EXERCISE — Within the entries below, the lines from the one with "An outline is" through the one with "Where the rings" are to be set down exactly, both ends kept.

--

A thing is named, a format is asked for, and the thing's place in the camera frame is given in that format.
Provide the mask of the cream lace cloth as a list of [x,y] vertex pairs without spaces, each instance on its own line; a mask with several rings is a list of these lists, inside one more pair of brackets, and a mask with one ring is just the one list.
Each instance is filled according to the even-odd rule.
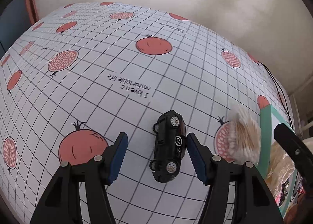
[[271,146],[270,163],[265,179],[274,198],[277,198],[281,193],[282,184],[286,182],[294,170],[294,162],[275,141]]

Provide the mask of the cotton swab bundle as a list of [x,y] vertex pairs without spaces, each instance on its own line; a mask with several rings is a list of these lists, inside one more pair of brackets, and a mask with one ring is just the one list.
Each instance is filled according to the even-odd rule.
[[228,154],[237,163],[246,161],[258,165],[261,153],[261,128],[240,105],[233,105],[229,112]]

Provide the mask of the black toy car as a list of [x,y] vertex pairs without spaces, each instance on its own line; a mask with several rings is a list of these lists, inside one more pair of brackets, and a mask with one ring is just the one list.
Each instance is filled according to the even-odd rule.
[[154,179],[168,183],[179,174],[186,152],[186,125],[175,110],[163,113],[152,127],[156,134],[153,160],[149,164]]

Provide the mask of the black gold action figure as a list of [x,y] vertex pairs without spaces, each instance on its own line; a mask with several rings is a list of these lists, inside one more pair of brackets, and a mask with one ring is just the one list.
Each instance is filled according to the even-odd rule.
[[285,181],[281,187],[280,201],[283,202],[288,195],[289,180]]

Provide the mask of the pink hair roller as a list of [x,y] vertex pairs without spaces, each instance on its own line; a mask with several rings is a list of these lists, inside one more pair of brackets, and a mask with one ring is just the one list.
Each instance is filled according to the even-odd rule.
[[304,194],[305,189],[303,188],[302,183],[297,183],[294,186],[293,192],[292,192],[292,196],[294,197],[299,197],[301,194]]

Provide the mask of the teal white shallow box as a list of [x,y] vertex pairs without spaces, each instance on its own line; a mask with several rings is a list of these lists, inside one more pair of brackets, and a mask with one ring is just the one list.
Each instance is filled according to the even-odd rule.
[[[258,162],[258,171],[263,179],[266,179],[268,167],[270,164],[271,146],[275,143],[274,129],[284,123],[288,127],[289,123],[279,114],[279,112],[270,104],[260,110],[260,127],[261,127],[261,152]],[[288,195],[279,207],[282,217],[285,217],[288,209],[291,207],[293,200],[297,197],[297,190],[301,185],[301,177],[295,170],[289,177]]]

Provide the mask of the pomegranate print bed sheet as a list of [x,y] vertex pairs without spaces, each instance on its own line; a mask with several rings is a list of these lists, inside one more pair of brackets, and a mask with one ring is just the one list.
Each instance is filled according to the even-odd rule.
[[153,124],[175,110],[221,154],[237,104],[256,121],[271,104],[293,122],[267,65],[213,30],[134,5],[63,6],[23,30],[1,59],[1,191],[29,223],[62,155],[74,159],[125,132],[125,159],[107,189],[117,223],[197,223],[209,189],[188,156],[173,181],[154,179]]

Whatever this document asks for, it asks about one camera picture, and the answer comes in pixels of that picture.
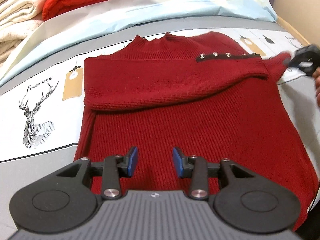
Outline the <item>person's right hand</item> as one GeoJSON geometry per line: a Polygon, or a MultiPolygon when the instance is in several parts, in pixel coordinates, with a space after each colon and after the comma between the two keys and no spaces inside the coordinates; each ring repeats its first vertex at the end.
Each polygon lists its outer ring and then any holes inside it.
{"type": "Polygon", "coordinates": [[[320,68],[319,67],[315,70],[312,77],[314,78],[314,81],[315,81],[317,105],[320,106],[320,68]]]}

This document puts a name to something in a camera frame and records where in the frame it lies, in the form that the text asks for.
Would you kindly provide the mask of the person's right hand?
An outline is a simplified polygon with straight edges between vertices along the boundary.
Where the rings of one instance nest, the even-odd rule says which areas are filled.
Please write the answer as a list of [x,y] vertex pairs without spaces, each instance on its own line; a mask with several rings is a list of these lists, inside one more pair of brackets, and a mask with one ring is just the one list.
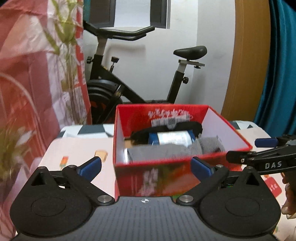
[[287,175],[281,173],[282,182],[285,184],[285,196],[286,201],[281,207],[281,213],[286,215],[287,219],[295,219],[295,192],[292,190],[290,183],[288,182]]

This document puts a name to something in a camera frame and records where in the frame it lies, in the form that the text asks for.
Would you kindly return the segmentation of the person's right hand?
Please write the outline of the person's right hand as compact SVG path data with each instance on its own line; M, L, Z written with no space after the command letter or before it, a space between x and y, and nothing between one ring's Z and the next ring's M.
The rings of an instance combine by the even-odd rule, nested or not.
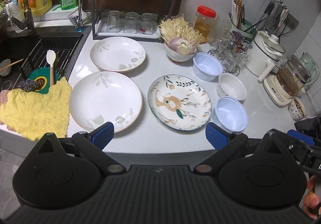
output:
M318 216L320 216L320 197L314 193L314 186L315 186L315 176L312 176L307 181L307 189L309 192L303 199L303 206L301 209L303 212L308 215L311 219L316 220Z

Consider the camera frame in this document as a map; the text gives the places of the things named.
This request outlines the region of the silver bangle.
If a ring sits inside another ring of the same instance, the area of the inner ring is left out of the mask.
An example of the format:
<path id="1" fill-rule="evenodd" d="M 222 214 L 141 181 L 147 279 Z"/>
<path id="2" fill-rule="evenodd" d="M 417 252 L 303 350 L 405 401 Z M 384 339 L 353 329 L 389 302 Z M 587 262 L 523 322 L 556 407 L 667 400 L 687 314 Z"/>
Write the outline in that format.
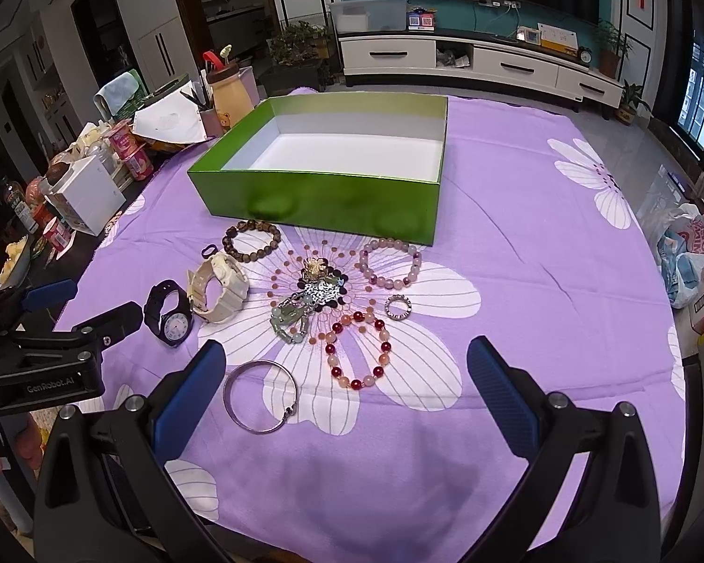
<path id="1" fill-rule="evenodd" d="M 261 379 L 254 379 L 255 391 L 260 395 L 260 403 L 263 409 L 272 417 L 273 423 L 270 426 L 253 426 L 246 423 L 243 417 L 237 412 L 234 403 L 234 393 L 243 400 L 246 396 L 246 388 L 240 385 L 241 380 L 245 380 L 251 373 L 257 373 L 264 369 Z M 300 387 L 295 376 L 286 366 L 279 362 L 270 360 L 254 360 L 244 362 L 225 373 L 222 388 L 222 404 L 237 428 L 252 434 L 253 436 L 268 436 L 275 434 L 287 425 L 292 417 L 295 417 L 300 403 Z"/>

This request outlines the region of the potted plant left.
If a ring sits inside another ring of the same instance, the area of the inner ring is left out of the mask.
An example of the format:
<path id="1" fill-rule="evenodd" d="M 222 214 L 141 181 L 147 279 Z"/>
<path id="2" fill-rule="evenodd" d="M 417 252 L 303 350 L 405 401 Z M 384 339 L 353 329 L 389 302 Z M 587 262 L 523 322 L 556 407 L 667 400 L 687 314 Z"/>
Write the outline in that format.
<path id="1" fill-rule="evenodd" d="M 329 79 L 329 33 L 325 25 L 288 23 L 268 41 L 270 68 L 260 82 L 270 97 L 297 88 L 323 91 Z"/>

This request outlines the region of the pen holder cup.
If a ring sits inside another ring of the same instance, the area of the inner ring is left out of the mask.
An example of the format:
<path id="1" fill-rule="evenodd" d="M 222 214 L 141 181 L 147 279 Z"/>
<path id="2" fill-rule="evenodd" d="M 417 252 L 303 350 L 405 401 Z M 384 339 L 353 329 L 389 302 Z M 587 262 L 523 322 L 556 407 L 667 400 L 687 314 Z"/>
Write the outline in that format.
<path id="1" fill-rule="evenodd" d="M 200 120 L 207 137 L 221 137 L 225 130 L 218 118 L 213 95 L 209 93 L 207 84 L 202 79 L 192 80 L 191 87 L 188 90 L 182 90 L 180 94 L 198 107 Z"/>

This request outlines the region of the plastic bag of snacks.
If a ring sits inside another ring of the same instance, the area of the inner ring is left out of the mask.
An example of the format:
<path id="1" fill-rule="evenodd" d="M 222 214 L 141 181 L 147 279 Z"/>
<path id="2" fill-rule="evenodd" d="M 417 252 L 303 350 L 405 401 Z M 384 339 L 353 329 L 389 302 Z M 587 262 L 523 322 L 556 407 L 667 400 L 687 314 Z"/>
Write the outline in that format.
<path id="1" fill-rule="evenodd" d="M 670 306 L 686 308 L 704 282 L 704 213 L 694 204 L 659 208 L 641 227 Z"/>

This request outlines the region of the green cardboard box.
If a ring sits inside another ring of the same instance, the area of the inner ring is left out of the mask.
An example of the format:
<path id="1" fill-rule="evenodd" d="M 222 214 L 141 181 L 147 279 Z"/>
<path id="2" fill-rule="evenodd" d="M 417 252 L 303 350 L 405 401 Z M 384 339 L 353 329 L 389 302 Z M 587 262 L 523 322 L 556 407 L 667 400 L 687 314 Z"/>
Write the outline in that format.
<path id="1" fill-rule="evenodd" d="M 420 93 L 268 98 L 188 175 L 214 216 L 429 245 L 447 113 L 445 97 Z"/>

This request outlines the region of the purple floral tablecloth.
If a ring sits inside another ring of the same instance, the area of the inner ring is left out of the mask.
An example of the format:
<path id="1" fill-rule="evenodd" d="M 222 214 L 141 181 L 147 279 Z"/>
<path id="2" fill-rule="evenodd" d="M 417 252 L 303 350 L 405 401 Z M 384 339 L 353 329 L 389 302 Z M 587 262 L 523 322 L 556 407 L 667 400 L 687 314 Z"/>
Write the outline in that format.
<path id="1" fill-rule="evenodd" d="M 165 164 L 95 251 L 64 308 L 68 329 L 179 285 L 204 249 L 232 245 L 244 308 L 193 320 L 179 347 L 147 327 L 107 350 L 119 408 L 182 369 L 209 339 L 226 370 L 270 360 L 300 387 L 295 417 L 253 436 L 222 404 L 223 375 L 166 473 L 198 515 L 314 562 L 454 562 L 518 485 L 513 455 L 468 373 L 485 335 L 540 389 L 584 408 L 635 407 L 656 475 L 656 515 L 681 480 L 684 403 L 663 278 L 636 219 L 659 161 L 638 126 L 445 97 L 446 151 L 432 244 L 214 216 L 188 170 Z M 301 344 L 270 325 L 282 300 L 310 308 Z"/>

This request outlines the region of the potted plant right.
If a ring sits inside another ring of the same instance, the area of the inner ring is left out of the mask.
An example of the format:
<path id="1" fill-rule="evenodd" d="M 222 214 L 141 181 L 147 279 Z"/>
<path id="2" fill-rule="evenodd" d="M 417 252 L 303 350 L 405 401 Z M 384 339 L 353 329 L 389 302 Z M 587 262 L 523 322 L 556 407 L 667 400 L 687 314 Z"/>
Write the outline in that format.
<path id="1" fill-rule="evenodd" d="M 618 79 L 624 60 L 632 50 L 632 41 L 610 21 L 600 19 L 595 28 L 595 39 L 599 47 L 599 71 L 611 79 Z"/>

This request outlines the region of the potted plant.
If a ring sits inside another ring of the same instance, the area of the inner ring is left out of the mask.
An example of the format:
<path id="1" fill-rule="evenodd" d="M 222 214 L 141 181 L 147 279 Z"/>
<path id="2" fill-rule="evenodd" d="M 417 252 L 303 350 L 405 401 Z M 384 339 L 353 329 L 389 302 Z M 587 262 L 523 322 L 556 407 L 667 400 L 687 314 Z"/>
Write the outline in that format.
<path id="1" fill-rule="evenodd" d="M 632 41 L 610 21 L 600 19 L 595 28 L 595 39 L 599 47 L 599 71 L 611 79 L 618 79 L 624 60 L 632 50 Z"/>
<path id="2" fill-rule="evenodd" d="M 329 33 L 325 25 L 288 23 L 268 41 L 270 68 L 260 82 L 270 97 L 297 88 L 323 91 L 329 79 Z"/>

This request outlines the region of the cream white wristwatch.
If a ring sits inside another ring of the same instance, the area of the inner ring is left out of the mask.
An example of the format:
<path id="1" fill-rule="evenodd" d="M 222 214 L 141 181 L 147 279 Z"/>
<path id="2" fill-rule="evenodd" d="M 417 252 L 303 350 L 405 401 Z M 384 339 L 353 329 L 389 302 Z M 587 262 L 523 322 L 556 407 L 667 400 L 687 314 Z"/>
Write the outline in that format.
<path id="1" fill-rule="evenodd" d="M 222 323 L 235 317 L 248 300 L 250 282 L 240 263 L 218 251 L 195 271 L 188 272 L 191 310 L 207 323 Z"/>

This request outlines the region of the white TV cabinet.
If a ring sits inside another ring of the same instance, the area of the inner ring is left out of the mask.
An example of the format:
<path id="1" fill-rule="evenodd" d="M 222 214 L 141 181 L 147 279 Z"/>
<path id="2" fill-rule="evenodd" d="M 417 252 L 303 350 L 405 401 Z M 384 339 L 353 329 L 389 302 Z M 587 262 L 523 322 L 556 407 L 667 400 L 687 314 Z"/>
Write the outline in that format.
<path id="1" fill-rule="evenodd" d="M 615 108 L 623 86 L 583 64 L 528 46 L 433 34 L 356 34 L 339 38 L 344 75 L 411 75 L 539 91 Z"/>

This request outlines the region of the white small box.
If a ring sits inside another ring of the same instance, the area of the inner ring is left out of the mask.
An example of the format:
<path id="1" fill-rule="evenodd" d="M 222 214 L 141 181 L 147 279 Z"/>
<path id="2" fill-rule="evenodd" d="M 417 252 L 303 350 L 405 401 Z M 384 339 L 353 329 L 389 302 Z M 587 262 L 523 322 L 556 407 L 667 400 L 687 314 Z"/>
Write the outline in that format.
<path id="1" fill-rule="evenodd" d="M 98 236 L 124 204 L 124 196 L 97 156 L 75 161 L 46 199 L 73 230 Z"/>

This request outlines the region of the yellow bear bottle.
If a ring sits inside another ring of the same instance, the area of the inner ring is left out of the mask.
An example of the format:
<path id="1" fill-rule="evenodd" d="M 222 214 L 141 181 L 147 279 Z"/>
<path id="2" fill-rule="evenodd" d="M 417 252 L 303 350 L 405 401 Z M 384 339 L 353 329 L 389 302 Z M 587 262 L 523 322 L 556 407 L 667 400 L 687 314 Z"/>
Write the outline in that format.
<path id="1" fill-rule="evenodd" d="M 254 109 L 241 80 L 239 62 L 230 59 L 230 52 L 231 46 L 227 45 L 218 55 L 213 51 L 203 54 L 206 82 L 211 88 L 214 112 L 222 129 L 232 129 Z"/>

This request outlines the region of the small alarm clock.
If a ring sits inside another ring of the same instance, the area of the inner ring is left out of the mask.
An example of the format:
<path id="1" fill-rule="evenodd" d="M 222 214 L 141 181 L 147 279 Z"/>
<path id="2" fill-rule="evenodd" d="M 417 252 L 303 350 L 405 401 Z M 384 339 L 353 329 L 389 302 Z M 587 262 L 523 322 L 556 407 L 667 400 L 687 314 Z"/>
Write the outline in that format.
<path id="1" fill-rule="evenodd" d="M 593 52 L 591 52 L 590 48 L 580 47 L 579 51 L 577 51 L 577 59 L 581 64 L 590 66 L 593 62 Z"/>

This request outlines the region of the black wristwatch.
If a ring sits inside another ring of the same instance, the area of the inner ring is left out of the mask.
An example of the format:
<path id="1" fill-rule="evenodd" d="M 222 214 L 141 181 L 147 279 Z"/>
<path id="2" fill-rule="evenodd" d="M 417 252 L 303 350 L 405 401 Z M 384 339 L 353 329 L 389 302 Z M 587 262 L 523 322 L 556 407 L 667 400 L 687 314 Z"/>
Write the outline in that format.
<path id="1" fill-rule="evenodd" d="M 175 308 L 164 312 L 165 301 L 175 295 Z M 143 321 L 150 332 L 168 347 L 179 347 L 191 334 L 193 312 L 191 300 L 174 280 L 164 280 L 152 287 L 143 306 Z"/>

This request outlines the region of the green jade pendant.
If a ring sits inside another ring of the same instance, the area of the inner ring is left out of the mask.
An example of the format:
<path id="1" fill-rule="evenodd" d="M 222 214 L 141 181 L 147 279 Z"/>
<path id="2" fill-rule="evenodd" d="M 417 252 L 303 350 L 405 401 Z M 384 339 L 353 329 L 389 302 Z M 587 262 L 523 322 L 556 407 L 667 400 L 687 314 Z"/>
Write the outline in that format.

--

RESULT OF THE TASK —
An outline is a simplified polygon with straight edges between vertices along the boundary.
Where the rings of one instance nest, the even-odd rule says which areas are filled.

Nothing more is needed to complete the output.